Of the material below, only the lines from the line containing "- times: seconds" down to the line containing "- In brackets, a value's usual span" belong in the answer, written out exactly.
(Dataset section)
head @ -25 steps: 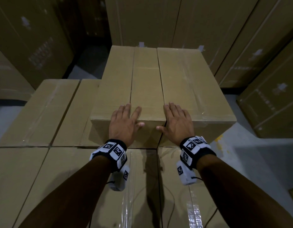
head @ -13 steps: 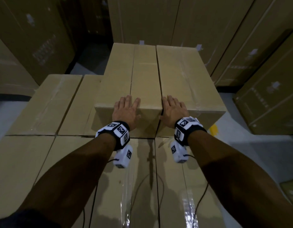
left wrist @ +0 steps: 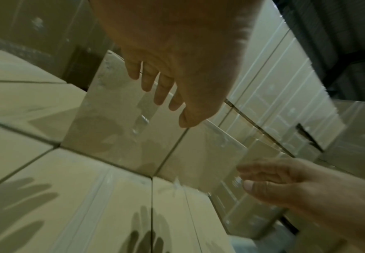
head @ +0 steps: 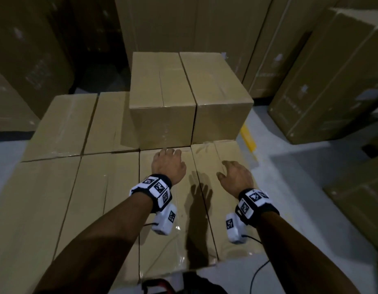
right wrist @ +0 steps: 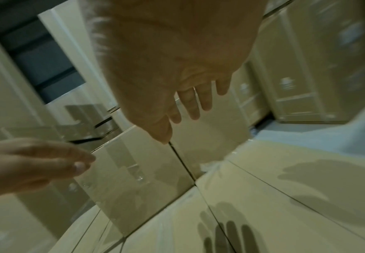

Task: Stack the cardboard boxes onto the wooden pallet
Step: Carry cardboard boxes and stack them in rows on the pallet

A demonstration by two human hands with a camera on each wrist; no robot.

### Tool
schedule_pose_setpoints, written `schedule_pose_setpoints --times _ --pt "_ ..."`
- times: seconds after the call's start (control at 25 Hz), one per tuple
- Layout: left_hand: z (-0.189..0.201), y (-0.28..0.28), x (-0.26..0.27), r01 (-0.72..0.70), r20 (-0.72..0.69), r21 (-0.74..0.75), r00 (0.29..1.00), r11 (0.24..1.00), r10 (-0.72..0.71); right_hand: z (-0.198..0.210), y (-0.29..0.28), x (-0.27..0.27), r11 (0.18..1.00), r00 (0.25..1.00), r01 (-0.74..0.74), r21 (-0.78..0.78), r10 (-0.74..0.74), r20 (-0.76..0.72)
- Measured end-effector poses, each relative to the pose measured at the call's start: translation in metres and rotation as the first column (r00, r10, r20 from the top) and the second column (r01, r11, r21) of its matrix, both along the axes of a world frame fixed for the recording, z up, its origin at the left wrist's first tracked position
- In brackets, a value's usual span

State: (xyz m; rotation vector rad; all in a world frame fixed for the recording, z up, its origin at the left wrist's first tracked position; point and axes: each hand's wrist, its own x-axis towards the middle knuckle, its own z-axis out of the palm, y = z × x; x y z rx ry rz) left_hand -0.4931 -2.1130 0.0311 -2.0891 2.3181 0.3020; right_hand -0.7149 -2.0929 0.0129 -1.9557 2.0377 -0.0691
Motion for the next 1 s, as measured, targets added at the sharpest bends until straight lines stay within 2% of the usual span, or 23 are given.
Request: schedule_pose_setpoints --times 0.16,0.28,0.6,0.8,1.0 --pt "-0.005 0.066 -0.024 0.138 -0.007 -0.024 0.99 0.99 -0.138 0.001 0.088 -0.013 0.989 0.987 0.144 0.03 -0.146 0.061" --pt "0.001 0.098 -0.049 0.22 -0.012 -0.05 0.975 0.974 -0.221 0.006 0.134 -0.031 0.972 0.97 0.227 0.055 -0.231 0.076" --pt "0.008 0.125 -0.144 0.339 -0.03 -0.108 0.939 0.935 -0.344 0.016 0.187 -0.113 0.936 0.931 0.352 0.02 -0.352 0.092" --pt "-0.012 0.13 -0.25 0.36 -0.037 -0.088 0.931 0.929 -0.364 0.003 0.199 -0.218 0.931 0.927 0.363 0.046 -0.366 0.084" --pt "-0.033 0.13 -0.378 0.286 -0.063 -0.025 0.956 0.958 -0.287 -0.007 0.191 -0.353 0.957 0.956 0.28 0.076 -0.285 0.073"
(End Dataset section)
_Result for this task:_
- times: seconds after the call's start (control at 25 Hz), one per tuple
- Layout: left_hand: z (-0.189..0.201), y (-0.28..0.28), x (-0.26..0.27), r01 (-0.72..0.70), r20 (-0.72..0.69), r21 (-0.74..0.75), r00 (0.29..1.00), r11 (0.24..1.00), r10 (-0.72..0.71); right_hand: z (-0.198..0.210), y (-0.29..0.28), x (-0.27..0.27), r11 (0.18..1.00), r00 (0.25..1.00), r01 (-0.74..0.74), r21 (-0.78..0.78), r10 (-0.74..0.74), r20 (-0.76..0.72)
- Measured end-effector poses, each relative to the pose measured at the call's start: translation in metres and rotation as the first column (r00, r10, r20 from the top) and the second column (r01, r11, r21) of its matrix, both along the axes of a world frame fixed for the recording, z up, its origin at the left wrist's first tracked position
- In brackets, a value's usual span

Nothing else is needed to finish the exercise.